La mujer que inspiró el nombre

"Las nostalgias de la musa"

Por Gustavo Tatis Guerra
Periodista y poeta. Redactor cultural del periódico El Universal de Cartagena.
2008. 

 

 

 

 

 

Poco antes del zarpe del buque, había una mujer de cabellos plateados mirando el horizonte. La ceremonia, que se llevó a cabo en la Bahía de las Animas, le removió los recuerdos de hace cuarenta años. Su emoción estaba en el límite de las lágrimas.

Había acariciado en la mañana una réplica de ese barco en miniatura, entregado por el Capitán de Navío Ernesto Durán, y era como volver a ver el rostro de su esposo viendo surcar el buque por los mares del mundo. 

Era Gloria Zawadsky de Rebéiz, la viuda del General Gabriel Rebéiz, quien murió sin haber visto culminado uno de sus sueños mayores: la construcción de un velero de tres palos que fuera una imagen de Colombia.

 

"Gabriel murió hace cuarenta años, cuando nuestro hijo menor, Gregorio, apenas contaba con 8 meses de nacido", dice. 

 

Es la segunda vez que ve el buque, pero jamás ha viajado en él. Sólo en los sueños surca los mares al lado de su esposo, el General Rebéiz, a quien recuerda ahora como "un hombre enérgico, eficiente, preparado". El instante que está viviendo le parece sencillamente mágico. "Es una rara coincidencia que hayan pasado cuarenta años de viudez y sean los mismos años de mi hijo Gregorio, con quien he venido a Cartagena. Recuerdo que cuando era niño, viendo el buque, dijo:  Ese barco es tuyo, mamá!

 

El honor de que el buque lleve su nombre es para ella un homenaje entrañable y gigantesco. 

 

"Los sueños de los hombres son tan personales que no se logra intuir la relación entre los deseos y el destino. El no pudo vivir sin su propio sueño pero lo vive ahora una nación", dice esta mujer de origen polaco, para quien este día ha sido una suma de sorpresas. Es curioso pero no ha leído a Joseph Conrad, el gran novelista polaco que mejor ha narrado el espíritu de los hombres del mar. Pero está leyendo con emoción al novelista húngaro Sándor Márai.
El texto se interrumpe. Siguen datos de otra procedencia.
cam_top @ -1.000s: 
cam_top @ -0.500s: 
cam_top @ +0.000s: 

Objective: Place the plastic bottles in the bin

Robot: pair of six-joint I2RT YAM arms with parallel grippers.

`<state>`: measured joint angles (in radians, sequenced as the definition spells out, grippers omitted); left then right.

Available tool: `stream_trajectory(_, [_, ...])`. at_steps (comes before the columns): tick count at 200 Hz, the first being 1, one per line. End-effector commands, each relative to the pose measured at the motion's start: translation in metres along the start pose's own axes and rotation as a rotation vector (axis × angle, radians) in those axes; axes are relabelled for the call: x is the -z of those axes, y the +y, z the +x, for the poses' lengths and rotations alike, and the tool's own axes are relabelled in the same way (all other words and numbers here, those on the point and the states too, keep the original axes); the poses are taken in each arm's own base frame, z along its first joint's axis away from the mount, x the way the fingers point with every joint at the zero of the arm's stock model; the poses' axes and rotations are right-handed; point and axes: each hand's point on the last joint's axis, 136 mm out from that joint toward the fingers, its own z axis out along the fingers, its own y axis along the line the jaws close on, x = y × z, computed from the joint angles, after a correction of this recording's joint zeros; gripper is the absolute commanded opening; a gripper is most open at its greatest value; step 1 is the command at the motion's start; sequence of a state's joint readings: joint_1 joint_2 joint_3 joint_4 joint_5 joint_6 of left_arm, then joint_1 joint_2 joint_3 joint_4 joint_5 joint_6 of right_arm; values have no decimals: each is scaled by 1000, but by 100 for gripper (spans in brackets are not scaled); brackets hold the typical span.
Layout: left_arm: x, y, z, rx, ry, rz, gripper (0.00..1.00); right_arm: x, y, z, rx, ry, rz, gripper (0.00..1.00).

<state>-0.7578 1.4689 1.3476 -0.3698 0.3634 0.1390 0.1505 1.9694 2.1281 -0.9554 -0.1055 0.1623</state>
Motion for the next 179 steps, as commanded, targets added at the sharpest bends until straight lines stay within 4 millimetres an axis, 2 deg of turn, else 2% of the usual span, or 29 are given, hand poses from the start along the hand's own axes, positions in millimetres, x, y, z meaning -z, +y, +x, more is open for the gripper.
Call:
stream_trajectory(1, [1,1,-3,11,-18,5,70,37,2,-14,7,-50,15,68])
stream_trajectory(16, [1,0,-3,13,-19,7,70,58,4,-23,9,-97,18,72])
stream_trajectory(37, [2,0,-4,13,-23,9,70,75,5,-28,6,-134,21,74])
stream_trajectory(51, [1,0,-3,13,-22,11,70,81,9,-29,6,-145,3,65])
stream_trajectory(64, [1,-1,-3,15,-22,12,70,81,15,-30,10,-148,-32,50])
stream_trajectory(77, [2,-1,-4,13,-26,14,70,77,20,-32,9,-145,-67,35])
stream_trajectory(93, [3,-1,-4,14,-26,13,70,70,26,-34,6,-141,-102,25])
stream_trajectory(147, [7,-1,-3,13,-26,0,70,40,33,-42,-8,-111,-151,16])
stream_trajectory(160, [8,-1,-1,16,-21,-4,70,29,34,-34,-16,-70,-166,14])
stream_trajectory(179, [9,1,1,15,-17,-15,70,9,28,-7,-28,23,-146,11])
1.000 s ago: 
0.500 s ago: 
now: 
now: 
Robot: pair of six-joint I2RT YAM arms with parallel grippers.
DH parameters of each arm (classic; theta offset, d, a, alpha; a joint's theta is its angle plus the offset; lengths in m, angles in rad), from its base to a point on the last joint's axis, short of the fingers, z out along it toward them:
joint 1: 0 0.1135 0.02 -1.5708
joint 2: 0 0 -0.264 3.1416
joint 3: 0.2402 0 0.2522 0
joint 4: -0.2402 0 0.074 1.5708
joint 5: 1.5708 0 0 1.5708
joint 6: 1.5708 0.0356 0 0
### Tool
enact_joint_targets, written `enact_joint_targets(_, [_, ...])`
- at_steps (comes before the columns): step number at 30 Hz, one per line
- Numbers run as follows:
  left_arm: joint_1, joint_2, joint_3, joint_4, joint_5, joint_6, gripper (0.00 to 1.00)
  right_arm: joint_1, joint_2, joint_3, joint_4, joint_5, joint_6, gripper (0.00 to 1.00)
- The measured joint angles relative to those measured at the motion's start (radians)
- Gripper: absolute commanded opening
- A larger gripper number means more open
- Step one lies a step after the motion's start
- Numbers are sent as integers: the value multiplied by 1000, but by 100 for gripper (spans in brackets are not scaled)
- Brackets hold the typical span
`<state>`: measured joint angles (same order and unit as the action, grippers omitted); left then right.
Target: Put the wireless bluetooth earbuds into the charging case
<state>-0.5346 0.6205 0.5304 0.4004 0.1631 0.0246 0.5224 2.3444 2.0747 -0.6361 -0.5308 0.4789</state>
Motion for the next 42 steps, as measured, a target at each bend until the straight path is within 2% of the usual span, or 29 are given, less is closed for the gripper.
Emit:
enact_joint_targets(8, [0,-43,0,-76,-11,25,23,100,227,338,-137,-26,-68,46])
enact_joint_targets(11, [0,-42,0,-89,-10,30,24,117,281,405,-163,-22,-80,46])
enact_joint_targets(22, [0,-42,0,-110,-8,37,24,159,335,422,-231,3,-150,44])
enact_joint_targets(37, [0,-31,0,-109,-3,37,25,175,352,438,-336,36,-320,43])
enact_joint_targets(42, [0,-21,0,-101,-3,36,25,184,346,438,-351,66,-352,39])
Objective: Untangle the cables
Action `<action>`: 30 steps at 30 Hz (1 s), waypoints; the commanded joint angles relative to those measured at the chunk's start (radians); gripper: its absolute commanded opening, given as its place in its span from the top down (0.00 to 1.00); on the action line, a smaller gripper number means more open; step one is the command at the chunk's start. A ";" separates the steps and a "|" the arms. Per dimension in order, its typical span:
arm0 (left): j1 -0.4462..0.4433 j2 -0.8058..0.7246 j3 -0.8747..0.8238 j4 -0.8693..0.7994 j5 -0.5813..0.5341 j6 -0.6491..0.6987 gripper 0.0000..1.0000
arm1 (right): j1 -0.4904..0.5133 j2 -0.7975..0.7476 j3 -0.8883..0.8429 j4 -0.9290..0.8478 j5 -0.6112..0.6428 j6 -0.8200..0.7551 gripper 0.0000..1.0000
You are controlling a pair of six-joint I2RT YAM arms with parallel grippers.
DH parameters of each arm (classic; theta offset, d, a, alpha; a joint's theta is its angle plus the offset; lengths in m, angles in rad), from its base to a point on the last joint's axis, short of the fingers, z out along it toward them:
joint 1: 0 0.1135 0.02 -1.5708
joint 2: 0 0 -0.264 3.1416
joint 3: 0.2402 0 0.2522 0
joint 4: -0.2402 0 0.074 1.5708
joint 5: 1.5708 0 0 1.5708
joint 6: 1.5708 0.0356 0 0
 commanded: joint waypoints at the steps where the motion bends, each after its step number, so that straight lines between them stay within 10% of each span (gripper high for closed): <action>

...Ahora es el instante supremo de la partida. Hay una oración y una bendición de viaje antes de abordar el Buque Gloria. Hay una exaltación de lo que significa el viaje como un crucero de formación personal y profesional, una afirmación del temple espiritual y de la disciplina a bordo y una valoración de lo que ha representado el buque en las hazañas del mar. 

Ante la ceremonia del zarpe con globos amarillos, azules y rojos, ella siente los dedos frágiles de una de sus nietas en los brazos de su hijo Gregorio. Aquellos dedos que buscan sus propios dedos en este momento del atardecer, son una escena íntima, humana, frente a un barco inmenso que está a punto de partir. 

Decir adiós bajo la luz dorada del ocaso es lo más solemne y conmovedor del mundo."